### To do
The answer must consist of every line from the data that holds the string "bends".

(Records for processing begins)

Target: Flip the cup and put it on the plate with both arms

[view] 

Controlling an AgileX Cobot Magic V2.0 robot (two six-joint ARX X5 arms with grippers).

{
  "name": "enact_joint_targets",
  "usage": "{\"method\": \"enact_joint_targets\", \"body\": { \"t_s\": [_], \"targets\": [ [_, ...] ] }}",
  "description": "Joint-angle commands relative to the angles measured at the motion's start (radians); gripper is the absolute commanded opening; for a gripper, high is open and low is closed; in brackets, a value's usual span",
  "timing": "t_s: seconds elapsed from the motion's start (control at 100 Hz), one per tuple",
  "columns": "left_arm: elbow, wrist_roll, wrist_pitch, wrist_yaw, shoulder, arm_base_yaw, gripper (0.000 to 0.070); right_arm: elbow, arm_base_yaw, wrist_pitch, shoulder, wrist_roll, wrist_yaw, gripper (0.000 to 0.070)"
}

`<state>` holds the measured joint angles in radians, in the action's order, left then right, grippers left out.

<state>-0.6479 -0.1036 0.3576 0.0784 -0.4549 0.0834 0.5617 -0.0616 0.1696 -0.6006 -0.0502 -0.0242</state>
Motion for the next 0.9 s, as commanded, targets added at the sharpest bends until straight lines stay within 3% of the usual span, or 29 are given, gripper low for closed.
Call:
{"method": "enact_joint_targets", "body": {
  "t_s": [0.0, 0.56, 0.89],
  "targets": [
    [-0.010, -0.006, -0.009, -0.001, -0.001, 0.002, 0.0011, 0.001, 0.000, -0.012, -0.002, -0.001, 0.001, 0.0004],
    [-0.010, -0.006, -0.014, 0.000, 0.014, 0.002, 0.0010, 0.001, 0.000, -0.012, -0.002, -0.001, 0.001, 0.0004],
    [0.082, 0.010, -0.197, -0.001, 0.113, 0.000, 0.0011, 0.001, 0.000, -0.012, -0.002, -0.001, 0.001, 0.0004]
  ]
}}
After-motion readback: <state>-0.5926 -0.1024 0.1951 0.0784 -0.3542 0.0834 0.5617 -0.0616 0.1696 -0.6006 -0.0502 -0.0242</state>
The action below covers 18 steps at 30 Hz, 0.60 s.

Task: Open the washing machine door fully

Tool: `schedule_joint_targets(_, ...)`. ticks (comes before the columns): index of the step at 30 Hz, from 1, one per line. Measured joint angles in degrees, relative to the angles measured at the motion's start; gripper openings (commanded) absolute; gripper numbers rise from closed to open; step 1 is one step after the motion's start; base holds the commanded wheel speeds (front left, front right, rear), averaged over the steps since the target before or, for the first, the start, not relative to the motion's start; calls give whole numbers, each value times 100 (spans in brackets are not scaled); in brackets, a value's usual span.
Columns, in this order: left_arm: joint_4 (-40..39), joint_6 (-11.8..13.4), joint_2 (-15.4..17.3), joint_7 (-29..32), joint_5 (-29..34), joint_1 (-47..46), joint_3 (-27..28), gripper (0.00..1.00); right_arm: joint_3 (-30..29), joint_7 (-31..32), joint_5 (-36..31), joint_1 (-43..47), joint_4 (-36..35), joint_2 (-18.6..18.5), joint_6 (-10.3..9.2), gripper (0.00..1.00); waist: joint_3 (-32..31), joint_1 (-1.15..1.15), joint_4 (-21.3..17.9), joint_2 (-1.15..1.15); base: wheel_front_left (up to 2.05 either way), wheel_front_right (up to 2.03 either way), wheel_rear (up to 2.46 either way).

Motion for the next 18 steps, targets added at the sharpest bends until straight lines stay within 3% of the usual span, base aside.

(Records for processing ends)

### Response area
Motion for the next 0.9 s, as commanded, targets added at the sharpest bends until straight lines stay within 3% of the usual span, or 29 are given, gripper low for closed.
Motion for the next 18 steps, targets added at the sharpest bends until straight lines stay within 3% of the usual span, base aside.

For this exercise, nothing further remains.